Consider the following example in C
#include <stdio.h>
#include <fenv.h>
int main() {
double x = 0.3;
fesetround(FE_TONEAREST);
float y = (float) x;
printf("y (nearest):%a\n", y);
fesetround(FE_UPWARD);
y = (float) x;
printf("y (upward):%a\n", y);
fesetround(FE_DOWNWARD);
y = (float) x;
printf("y (downward):%a\n", y);
return (int) y;
}
If I get the unoptimised LLVM IR for this by running ``clang -O0
float.c -emit-llvm -c -o float.clang.o0.bc`` I can see that the cast
of variable x is being handled using LLVM IR's ``fptrunc``
...
store double 3.000000e-01, double* %x, align 8
%call = call i32 @fesetround(i32 0) #3
%0 = load double, double* %x, align 8
%conv = fptrunc double %0 to float
....
If I look at the codegened assembly I see that the ``cvtsd2ss`` x86
instruction is used (how rounding is done is controlled by the MXCSR
register apparently). So this instruction might not "truncate"

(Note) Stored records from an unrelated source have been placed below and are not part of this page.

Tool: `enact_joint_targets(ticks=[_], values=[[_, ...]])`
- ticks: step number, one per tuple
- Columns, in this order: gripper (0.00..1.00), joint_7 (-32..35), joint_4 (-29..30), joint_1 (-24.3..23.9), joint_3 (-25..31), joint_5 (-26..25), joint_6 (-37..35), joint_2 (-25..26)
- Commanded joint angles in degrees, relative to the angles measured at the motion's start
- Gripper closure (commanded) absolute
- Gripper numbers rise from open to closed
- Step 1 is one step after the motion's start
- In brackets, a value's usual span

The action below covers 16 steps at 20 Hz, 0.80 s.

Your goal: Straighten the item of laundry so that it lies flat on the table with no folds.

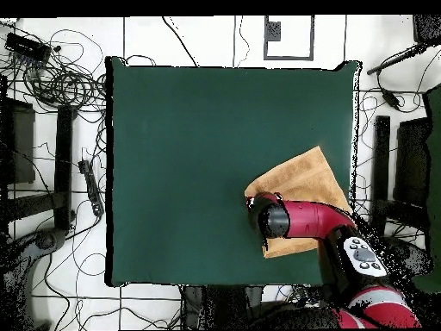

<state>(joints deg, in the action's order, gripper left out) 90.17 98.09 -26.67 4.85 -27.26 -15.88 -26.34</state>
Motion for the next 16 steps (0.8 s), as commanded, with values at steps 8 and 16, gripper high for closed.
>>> enact_joint_targets(ticks=[8, 16], values=[[1.0, 15.3, -5.6, 6.7, -2.4, 7.2, 11.2, 15.6], [1.0, 17.0, -5.1, 10.9, -4.6, 13.0, 11.0, 15.3]])
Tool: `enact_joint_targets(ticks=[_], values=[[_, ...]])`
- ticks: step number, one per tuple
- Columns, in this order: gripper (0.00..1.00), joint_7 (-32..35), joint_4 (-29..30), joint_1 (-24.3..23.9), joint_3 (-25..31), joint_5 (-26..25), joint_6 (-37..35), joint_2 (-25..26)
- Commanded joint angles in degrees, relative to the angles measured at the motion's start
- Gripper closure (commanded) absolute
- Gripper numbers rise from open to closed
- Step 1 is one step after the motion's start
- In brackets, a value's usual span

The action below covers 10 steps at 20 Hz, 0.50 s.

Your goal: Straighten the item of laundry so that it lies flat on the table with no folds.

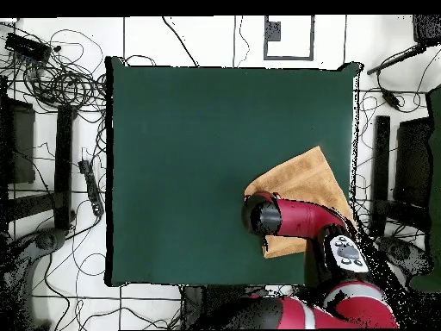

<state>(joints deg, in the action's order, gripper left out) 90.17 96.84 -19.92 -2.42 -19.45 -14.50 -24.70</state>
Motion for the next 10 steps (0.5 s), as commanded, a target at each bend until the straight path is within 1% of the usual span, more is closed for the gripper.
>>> enact_joint_targets(ticks=[1, 10], values=[[1.0, 17.1, -3.8, 4.7, 2.3, 5.9, 9.8, 13.7], [1.0, 16.8, -3.2, 8.2, 0.7, 11.3, 10.8, 13.6]])
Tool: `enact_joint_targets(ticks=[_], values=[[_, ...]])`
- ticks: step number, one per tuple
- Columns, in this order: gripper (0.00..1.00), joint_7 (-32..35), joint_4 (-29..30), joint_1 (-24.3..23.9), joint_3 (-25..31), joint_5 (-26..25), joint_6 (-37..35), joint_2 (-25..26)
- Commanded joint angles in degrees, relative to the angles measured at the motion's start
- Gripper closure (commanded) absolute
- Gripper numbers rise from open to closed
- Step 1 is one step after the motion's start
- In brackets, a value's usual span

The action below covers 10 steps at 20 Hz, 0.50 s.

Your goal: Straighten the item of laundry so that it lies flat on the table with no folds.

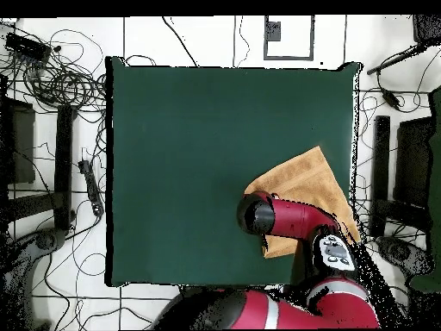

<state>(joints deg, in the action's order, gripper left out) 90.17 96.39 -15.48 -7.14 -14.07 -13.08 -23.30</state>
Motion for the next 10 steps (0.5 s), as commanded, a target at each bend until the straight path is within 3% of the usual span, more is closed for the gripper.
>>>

depending on how MXCSR is set.
If I run the program
$ clang -O0 float.c -lm -o float.clang.o0
$ ./float.clang.o0
y (nearest):0x1.333334p-2
y (upward):0x1.333334p-2
y (downward):0x1.333332p-2
I can see that the last cast gives a different result because the
rounding mode has been changed as expected.

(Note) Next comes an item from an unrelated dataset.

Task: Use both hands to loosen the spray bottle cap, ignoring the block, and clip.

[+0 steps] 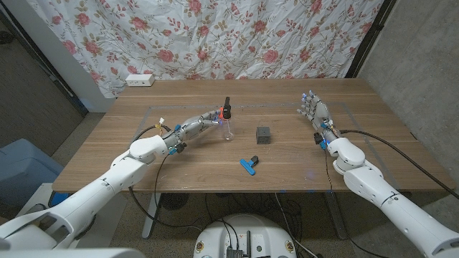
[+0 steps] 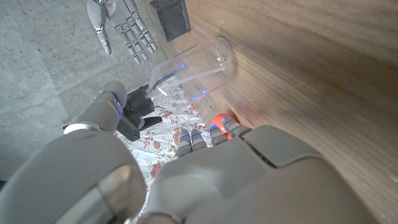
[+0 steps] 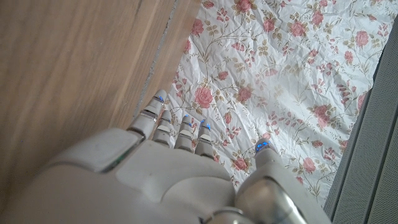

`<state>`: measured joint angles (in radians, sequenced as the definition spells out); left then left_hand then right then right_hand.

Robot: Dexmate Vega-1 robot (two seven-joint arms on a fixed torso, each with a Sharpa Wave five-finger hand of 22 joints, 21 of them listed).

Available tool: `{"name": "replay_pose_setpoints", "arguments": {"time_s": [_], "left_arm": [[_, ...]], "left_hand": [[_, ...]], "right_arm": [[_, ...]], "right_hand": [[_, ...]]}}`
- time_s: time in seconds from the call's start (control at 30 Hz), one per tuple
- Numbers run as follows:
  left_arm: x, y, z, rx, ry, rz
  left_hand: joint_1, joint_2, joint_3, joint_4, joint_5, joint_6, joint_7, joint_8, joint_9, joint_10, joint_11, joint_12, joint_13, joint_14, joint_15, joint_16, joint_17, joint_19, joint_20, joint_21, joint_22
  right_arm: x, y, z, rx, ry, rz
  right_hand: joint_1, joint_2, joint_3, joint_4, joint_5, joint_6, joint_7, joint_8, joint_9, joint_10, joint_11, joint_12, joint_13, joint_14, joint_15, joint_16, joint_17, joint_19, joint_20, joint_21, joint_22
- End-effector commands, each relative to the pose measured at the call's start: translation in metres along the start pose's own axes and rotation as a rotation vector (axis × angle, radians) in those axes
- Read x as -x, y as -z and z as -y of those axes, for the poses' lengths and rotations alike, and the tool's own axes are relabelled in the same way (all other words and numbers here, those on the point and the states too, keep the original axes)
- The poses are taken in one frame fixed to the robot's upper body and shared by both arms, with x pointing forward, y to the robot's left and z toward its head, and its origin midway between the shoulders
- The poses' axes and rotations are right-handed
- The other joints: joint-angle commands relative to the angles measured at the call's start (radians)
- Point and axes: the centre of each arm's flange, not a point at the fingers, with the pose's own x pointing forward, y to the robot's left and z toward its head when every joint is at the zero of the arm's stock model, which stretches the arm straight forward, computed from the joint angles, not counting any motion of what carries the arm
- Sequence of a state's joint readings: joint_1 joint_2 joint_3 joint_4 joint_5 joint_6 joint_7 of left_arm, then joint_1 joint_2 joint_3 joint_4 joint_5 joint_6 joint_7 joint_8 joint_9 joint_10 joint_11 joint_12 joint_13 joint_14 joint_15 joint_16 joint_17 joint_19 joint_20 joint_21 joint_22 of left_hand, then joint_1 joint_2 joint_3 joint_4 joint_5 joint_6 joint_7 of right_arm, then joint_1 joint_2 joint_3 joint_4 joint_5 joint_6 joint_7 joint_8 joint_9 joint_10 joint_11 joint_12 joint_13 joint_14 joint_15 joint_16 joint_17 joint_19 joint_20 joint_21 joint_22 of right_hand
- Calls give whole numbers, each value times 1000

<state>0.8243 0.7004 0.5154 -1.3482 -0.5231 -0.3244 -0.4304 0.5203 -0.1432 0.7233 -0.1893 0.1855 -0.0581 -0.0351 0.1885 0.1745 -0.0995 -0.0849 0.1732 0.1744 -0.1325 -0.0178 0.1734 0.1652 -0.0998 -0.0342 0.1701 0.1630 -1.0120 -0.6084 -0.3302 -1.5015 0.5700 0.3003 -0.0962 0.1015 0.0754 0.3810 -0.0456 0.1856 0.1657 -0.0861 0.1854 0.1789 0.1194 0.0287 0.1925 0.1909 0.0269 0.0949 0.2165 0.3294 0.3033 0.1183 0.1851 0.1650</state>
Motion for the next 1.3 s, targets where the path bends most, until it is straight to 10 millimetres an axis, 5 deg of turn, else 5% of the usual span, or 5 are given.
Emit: {"name": "replay_pose_setpoints", "arguments": {"time_s": [0.03,0.57,1.3], "left_arm": [[-13,7,8,-23,39,-18],[-30,10,9,-36,61,-23],[-51,10,8,-42,50,-10]], "left_hand": [[19,-3,1,3,10,-21,-1,-1,1,-19,0,3,3,-17,-1,-3,5,-16,-52,2,2],[47,-11,-6,4,14,-33,1,9,1,-30,5,10,3,-25,3,3,5,-24,-44,9,3],[145,-18,-30,3,15,140,8,84,12,138,1,48,11,131,-24,29,6,42,-27,20,3]], "right_arm": [[7,3,-2,-21,16,9],[3,7,-5,-18,14,-2],[1,10,-2,-18,20,-8]], "right_hand": [[-9,-3,1,-3,5,-2,2,0,3,1,0,1,2,1,6,1,-1,2,4,4,5],[-11,-2,-1,-6,6,-3,1,0,3,1,0,1,1,2,7,1,-5,2,6,5,6],[-14,2,-3,-10,7,-5,1,1,3,0,0,2,1,0,7,1,-10,2,5,5,6]]}}
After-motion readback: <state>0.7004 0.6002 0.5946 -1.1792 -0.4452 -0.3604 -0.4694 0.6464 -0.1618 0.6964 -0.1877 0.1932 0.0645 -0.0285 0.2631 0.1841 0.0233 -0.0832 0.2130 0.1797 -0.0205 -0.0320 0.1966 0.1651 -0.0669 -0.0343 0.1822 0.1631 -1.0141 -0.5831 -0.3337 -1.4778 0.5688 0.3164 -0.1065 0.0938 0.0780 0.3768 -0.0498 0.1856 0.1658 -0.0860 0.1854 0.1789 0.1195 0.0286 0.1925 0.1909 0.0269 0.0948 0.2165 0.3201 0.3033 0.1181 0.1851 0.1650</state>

Now let's see what clang does when we ask it to optimize.
./float.clang.o3
y (nearest):0x1.333334p-2
y (upward):0x1.333334p-2
y (downward):0x1.333334p-2
The result of the last cast is wrong (note gcc at -O3 also seems to do
this) and looking at the optimized LLVM IR reveals why
define i32 @main() #0 {
entry:
%call = tail call i32 @fesetround(i32 0) #2
%call2 = tail call i32 (i8*, ...) @printf(i8* getelementptr inbounds
([16 x i8], [16 x i8]* @.str, i64 0, i64 0), double
0x3FD3333340000000) #2
%call3 = tail call i32 @fesetround(i32 2048) #2
%call6 = tail call i32 (i8*, ...) @printf(i8* getelementptr inbounds
([15 x i8], [15 x i8]* @.str.1, i64 0, i64 0), double
0x3FD3333340000000) #2
%call7 = tail call i32 @fesetround(i32 1024) #2
%call10 = tail call i32 (i8*, ...) @printf(i8* getelementptr
inbounds ([17 x i8], [17 x i8]* @.str.2, i64 0, i64 0), double
0x3FD3333340000000) #2
ret i32 0
}
the cast of a constant has been constant folded incorrectly (I guess
that clang is assuming a particular rounding mode which in this case
is sometimes the wrong rounding mode).
I'm not sure if there's a good way to fix this. First I thought it
would be better if the rounding mode was an operand to ``fptrunc``
(which would make constant folding correct) but then I realized that
for codegen to be always correct, every time a ``fptrunc`` is about to
be executed the rounding mode might to be reset which most of the time
would be a very wasteful thing to do.
In general its not (at least in C) possible always know what the
rounding mode is going to be statically at any point during the
program because it's part of the currently executing thread's state.
On the other hand LLVM IR isn't supposed to be tied to C so I feel
like there ought to be away to specify how certain floating point
operations do rounding. (I think these rounding issues apply to more
than just ``fptrunc``)
Any thoughts on this? At the very least the LLVM IR documentation
needs to be more specific about how rounding is done.
Thanks,
Dan.